Eine kindergeldrechtliche Berücksichtigung wegen Berufsausbildung scheidet aus, wenn Ausbildungsmaßnahmen im Rahmen des fortbestehenden Ausbildungsverhältnisses wegen einer nicht vorübergehenden Erkrankung unterbleiben. In Betracht kommt dann eine Berücksichtigung wegen Behinderung (§ 32 Abs. 4 Satz 1 Nr. 3 EStG). Eine Krankheit ist nicht vorübergehend, wenn mit hoher Wahrscheinlichkeit eine länger als sechs Monate dauernde Beeinträchtigung zu erwarten ist (vgl. § 2 Abs. 1 Satz 1 SGB IX).

Eine Kindergeldgewährung wegen Berufsausbildung ist mithin trotz eines bestehenden Ausbildungsverhältnisses nicht möglich, wenn das Kind langfristig so stark erkrankt ist, dass keine Ausbildungsmaßnahmen erfolgen können.

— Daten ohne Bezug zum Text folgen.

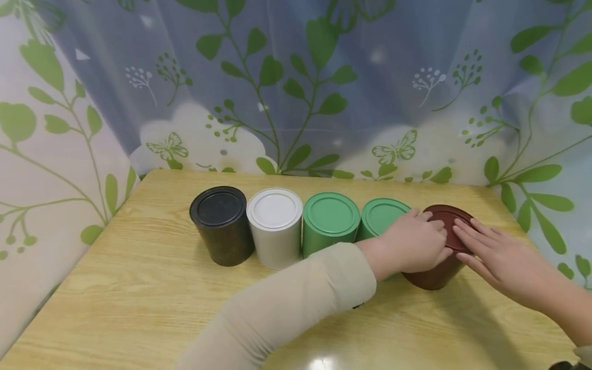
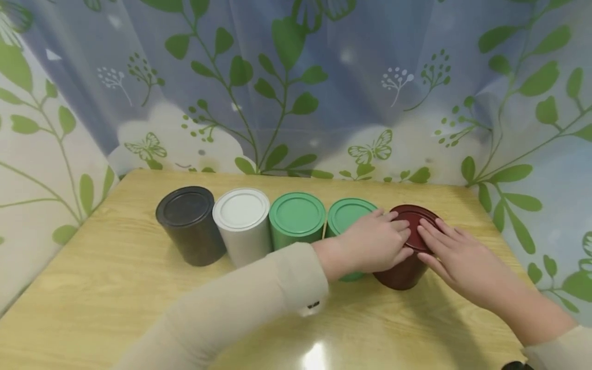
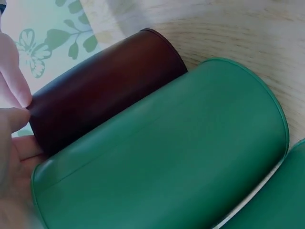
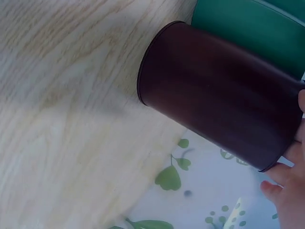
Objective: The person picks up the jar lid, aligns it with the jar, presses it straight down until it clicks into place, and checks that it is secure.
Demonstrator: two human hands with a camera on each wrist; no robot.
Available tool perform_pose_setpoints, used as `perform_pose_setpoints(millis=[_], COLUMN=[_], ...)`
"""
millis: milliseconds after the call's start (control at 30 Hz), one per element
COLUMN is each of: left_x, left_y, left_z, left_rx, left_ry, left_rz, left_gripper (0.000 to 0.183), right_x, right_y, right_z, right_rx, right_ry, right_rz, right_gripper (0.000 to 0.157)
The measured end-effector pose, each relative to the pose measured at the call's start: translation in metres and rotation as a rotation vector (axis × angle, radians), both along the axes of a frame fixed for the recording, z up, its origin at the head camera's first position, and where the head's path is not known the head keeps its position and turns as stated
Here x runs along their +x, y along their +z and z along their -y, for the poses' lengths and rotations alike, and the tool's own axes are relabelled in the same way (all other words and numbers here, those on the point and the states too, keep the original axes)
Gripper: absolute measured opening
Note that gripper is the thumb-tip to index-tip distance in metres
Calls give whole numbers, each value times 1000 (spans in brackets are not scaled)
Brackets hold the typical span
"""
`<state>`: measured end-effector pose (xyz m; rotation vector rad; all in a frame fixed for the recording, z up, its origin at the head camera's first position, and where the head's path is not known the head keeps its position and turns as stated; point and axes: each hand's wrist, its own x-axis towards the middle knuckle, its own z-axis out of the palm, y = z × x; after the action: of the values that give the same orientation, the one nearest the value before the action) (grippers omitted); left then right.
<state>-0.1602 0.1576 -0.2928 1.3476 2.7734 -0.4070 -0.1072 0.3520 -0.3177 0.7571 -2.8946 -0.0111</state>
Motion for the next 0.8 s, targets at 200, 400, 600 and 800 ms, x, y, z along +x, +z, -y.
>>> perform_pose_setpoints(millis=[200,400,600,800], left_x=[5,23,40,53], left_y=[-6,-3,1,0], left_z=[11,33,64,93], left_rx=[16,75,166,223], left_ry=[35,-1,-25,-41], left_rz=[-13,-80,-111,-171], left_gripper=[51,51,48,44], right_x=[-2,-1,3,13], right_y=[3,4,3,5], right_z=[2,1,11,30], right_rx=[15,-24,-21,-49], right_ry=[-12,-29,17,47], right_rz=[22,51,21,13], right_gripper=[58,66,70,68])
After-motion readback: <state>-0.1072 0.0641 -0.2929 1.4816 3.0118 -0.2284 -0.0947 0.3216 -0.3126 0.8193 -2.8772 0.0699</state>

In dem hier vom Bundesfinanzhof entschiedenen Streitfall hatte ein junger Erwachsener während seiner Ausbildung einen schweren Unfall mit Schädelbasisbruch und Schädel-Hirn-Trauma erlitten und nach dem Krankenhausaufenthalt verschiedene Reha-Maßnahmen durchlaufen, von denen die letzte 17 Monate nach dem Unfall begann.
Das erstinstanzlich hiermit befasste Finanzgericht Münster1 sprach Kindergeld für die ersten acht Monate nach dem Unfall zu, weil das Ausbildungsverhältnis fortbestanden habe und der Wille, die Ausbildung baldmöglichst fortzusetzen, in mehrfacher Hinsicht belegt sei. Auf die Revision der Kindergeldkasse ist der Bundesfinanzhof dem entgegengetreten und hat die Sache zu weiterer Sachaufklärung an das Finanzgericht zurückverwiesen:
In einer Berufsausbildung i.S. des § 32 Abs. 4 Satz 1 Nr. 2 Buchst. a EStG befindet sich ein Kind dann, wenn es sein Berufsziel noch nicht erreicht hat, sich aber ernsthaft und nachhaltig darauf vorbereitet. Eine Unterbrechung der Ausbildung, z.B. wegen einer Erkrankung, ist unschädlich, wenn diese vorübergehend ist. Wird die Erkrankung aber mit hoher Wahrscheinlichkeit länger als sechs Monate andauern, kann das Kind nicht mehr wegen seiner Ausbildung berücksichtigt werden. Das Finanzgericht muss nun klären, ob die sechs Monate übersteigende Erkrankungsdauer bereits in den ersten Monaten nach dem Unfall mit hoher Wahrscheinlichkeit erwartet wurde. Falls zunächst eine schnellere Genesung als möglich erschien, könnte der Kindergeldanspruch, so der Bundesfinanzhof weiter, für diesen Zeitraum noch wegen des fortbestehenden Ausbildungsverhältnisses begründet sein. Für die Monate, in denen eine Berücksichtigung wegen Ausbildung aufgrund des dann mit hoher Wahrscheinlichkeit erwarteten und eingetretenen langwierigen Heilungsprozesses nicht in Betracht kommt, ist zu prüfen, ob das Kind behinderungsbedingt außerstande war, sich selbst zu unterhalten und deshalb nach § 32 Abs. 4 Satz 1 Nr. 3 EStG zu berücksichtigen ist.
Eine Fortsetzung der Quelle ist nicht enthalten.